### Description of the task
Transcribe the listing word for word. Begin at its first line and end with the line containing "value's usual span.".

-- -- --

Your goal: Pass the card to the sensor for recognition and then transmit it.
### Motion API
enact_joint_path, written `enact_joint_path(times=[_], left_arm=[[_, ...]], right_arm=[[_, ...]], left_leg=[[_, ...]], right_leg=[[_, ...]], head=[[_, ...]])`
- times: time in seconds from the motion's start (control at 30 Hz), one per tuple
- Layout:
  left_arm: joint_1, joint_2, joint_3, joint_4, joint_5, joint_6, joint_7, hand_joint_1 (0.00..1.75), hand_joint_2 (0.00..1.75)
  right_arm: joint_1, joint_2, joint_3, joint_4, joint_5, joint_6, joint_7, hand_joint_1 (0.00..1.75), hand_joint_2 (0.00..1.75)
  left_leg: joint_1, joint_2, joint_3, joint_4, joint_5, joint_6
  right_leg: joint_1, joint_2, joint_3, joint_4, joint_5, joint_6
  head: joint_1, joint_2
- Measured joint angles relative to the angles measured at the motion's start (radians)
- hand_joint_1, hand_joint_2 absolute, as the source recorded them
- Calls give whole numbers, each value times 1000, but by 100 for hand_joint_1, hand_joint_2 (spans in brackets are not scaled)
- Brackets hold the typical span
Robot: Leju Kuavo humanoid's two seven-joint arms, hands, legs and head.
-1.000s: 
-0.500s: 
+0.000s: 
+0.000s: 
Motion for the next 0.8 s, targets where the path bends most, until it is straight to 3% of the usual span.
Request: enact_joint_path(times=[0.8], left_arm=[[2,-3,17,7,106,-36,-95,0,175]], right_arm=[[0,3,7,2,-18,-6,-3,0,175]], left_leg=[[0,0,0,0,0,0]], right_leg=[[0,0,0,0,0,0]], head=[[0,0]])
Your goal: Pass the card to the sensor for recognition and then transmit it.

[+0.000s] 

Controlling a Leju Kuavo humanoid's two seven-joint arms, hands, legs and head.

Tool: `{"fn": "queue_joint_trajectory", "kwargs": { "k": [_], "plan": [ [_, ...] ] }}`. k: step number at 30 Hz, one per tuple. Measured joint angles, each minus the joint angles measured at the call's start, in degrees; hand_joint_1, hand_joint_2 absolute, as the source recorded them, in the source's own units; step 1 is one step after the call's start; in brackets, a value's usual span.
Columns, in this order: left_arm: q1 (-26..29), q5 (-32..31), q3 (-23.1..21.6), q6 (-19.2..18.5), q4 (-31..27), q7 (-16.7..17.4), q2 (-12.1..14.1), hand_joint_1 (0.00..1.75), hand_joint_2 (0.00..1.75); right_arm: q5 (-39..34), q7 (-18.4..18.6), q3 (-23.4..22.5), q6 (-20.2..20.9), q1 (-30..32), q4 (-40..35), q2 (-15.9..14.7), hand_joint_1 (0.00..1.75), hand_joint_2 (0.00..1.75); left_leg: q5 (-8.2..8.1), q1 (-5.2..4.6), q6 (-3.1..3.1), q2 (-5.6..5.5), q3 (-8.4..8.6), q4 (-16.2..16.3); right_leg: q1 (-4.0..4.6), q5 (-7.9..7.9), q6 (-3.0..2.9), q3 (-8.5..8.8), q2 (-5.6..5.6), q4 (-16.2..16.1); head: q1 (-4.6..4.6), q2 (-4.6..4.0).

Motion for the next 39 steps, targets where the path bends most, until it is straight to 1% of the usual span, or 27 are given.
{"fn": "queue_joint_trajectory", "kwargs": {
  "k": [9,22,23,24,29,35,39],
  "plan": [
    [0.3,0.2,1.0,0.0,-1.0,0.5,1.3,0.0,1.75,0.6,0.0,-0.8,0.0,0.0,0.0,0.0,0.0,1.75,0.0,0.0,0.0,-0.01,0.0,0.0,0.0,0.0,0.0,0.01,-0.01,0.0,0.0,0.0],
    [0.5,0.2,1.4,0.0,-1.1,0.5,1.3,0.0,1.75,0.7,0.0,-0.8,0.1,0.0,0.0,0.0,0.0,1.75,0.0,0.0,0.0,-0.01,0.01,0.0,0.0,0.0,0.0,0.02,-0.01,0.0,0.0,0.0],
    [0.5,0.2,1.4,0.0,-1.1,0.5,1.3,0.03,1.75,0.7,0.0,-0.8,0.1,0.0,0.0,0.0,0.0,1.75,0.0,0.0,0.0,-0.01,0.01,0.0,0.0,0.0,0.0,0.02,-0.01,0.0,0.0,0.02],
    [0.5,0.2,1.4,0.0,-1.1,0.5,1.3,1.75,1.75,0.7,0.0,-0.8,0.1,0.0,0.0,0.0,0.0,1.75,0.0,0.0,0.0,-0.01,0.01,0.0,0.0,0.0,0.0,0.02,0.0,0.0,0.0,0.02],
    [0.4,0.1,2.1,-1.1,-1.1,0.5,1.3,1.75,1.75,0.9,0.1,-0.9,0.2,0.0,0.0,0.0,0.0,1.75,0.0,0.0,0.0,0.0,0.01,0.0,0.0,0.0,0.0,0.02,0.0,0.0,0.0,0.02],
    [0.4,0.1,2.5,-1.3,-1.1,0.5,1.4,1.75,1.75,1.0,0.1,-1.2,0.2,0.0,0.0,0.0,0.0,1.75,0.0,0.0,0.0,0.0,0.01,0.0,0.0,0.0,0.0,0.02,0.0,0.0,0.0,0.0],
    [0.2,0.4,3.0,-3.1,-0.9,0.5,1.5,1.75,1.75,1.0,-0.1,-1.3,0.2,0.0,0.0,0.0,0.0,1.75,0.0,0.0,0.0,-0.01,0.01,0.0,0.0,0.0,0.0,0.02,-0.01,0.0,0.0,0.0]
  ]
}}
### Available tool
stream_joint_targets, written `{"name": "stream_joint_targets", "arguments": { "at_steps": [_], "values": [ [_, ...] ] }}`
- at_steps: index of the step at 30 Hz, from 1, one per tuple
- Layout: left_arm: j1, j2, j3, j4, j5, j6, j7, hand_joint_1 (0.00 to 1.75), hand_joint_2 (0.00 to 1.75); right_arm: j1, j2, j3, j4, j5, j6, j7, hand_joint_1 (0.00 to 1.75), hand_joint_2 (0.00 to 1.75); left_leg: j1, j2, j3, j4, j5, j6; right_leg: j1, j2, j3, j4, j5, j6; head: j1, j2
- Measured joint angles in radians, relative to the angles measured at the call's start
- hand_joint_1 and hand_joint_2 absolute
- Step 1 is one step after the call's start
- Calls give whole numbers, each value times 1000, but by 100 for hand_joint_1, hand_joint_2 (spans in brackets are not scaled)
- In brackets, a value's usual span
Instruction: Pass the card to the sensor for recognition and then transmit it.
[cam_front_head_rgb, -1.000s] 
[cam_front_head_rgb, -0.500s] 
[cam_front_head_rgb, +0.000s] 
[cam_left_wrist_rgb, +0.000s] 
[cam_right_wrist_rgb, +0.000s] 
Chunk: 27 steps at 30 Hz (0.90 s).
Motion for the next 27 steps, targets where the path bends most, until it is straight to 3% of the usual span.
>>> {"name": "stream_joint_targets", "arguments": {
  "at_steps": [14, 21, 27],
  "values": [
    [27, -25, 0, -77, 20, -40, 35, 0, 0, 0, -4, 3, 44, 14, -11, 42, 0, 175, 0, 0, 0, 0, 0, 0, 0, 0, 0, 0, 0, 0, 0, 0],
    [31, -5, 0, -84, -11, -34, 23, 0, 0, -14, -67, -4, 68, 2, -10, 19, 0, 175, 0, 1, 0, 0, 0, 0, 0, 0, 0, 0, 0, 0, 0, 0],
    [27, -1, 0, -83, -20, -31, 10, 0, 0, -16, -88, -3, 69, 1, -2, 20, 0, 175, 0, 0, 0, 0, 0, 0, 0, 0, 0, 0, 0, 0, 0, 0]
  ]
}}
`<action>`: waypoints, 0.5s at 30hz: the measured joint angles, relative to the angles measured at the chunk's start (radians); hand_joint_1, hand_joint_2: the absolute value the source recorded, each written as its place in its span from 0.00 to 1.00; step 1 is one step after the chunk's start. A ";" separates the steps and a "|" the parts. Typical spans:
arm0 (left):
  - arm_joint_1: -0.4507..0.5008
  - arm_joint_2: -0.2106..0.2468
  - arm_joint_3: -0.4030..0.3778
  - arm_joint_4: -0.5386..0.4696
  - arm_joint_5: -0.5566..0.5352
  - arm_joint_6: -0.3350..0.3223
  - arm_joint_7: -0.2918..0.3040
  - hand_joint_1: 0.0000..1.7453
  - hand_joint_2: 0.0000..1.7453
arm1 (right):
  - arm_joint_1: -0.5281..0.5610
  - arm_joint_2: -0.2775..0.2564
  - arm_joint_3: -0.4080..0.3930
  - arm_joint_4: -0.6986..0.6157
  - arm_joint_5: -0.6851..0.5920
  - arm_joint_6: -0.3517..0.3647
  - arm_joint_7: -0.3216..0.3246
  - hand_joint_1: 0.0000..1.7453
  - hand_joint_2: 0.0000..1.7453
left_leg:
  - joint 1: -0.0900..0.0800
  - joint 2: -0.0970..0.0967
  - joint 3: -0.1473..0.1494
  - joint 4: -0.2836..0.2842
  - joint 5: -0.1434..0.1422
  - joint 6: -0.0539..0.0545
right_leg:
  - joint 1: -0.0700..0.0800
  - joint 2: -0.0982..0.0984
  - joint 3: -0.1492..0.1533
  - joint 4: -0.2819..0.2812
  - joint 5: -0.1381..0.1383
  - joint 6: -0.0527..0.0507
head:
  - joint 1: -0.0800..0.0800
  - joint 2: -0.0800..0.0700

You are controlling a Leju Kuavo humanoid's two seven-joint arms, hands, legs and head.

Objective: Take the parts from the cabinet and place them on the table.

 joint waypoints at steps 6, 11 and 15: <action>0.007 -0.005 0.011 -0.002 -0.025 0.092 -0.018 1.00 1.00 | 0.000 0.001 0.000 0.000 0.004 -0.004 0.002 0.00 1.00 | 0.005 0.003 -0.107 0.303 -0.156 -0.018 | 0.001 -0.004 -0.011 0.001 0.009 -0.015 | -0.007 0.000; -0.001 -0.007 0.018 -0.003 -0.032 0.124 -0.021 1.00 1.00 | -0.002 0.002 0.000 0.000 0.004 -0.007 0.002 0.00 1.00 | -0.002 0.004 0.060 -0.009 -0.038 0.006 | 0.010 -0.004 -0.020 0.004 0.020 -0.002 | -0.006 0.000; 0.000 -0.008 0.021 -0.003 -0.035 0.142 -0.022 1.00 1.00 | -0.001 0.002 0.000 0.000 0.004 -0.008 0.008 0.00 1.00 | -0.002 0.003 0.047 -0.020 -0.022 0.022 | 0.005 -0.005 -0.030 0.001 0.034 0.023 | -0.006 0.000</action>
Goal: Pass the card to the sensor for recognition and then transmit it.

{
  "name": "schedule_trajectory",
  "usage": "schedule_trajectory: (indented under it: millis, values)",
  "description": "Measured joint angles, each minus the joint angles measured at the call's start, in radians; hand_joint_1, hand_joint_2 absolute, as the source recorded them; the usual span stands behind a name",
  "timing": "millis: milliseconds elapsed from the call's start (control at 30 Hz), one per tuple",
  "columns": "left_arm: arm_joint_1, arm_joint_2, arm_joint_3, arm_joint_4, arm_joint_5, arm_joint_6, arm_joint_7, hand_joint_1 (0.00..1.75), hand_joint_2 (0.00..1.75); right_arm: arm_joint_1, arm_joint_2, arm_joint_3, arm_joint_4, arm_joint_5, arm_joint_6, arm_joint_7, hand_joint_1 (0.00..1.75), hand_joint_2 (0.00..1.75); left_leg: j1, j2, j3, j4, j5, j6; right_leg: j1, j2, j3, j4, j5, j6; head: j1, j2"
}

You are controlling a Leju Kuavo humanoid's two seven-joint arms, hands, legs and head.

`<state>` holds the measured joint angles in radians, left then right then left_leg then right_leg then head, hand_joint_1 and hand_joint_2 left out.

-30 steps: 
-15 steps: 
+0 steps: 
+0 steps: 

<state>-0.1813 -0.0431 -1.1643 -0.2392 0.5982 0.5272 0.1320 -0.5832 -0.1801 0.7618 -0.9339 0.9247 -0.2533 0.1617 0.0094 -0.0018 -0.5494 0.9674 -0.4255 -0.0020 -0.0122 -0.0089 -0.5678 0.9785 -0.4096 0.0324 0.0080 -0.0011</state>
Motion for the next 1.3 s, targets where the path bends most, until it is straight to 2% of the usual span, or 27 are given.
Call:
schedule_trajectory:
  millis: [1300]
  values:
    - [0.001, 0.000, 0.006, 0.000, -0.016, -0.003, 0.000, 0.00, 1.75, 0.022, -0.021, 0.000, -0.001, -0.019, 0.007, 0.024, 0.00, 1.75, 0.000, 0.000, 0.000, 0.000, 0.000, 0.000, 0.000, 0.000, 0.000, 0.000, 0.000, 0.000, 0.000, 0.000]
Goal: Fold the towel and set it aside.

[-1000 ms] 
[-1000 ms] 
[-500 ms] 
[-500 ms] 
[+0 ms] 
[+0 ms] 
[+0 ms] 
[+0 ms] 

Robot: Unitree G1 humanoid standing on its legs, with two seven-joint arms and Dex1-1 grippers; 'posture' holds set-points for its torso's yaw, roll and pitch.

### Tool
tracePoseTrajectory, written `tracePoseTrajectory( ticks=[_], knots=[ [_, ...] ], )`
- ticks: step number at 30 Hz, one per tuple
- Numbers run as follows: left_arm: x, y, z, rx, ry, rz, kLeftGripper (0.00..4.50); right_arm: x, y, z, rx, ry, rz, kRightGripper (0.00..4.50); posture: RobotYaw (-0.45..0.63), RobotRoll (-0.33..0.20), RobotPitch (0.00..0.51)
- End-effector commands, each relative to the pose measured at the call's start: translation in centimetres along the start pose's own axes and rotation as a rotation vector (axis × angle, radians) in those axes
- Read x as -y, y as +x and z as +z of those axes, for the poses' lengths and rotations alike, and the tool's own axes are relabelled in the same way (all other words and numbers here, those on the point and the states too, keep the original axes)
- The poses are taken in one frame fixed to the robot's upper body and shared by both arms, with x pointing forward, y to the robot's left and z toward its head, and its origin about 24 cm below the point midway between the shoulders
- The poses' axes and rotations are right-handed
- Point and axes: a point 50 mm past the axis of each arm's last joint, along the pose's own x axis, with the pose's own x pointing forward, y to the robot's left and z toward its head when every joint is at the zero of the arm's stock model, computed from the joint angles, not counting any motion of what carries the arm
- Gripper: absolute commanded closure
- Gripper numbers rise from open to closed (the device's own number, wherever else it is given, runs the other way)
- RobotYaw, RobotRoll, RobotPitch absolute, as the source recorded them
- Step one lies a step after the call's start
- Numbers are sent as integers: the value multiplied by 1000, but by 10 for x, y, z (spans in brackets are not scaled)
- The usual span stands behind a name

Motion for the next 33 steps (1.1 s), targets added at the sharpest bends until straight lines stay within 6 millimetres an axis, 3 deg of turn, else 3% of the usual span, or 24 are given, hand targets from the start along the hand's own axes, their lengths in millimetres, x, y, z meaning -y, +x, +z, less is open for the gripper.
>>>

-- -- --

### Written reply
Your goal: Pass the card to the sensor for recognition and then transmit it.
### Motion API
enact_joint_path, written `enact_joint_path(times=[_], left_arm=[[_, ...]], right_arm=[[_, ...]], left_leg=[[_, ...]], right_leg=[[_, ...]], head=[[_, ...]])`
- times: time in seconds from the motion's start (control at 30 Hz), one per tuple
- Layout:
  left_arm: joint_1, joint_2, joint_3, joint_4, joint_5, joint_6, joint_7, hand_joint_1 (0.00..1.75), hand_joint_2 (0.00..1.75)
  right_arm: joint_1, joint_2, joint_3, joint_4, joint_5, joint_6, joint_7, hand_joint_1 (0.00..1.75), hand_joint_2 (0.00..1.75)
  left_leg: joint_1, joint_2, joint_3, joint_4, joint_5, joint_6
  right_leg: joint_1, joint_2, joint_3, joint_4, joint_5, joint_6
  head: joint_1, joint_2
- Measured joint angles relative to the angles measured at the motion's start (radians)
- hand_joint_1, hand_joint_2 absolute, as the source recorded them
- Calls give whole numbers, each value times 1000, but by 100 for hand_joint_1, hand_joint_2 (spans in brackets are not scaled)
- Brackets hold the typical span
Robot: Leju Kuavo humanoid's two seven-joint arms, hands, legs and head.
-1.000s: 
-0.500s: 
+0.000s: 
+0.000s: 
Motion for the next 0.8 s, targets where the path bends most, until it is straight to 3% of the usual span.
Request: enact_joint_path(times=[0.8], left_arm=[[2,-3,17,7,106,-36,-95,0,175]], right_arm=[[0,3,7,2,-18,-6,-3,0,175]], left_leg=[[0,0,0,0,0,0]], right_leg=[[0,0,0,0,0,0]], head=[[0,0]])
Your goal: Pass the card to the sensor for recognition and then transmit it.

[+0.000s] 

Controlling a Leju Kuavo humanoid's two seven-joint arms, hands, legs and head.

Tool: `{"fn": "queue_joint_trajectory", "kwargs": { "k": [_], "plan": [ [_, ...] ] }}`. k: step number at 30 Hz, one per tuple. Measured joint angles, each minus the joint angles measured at the call's start, in degrees; hand_joint_1, hand_joint_2 absolute, as the source recorded them, in the source's own units; step 1 is one step after the call's start; in brackets, a value's usual span.

No more output is required for the exercise.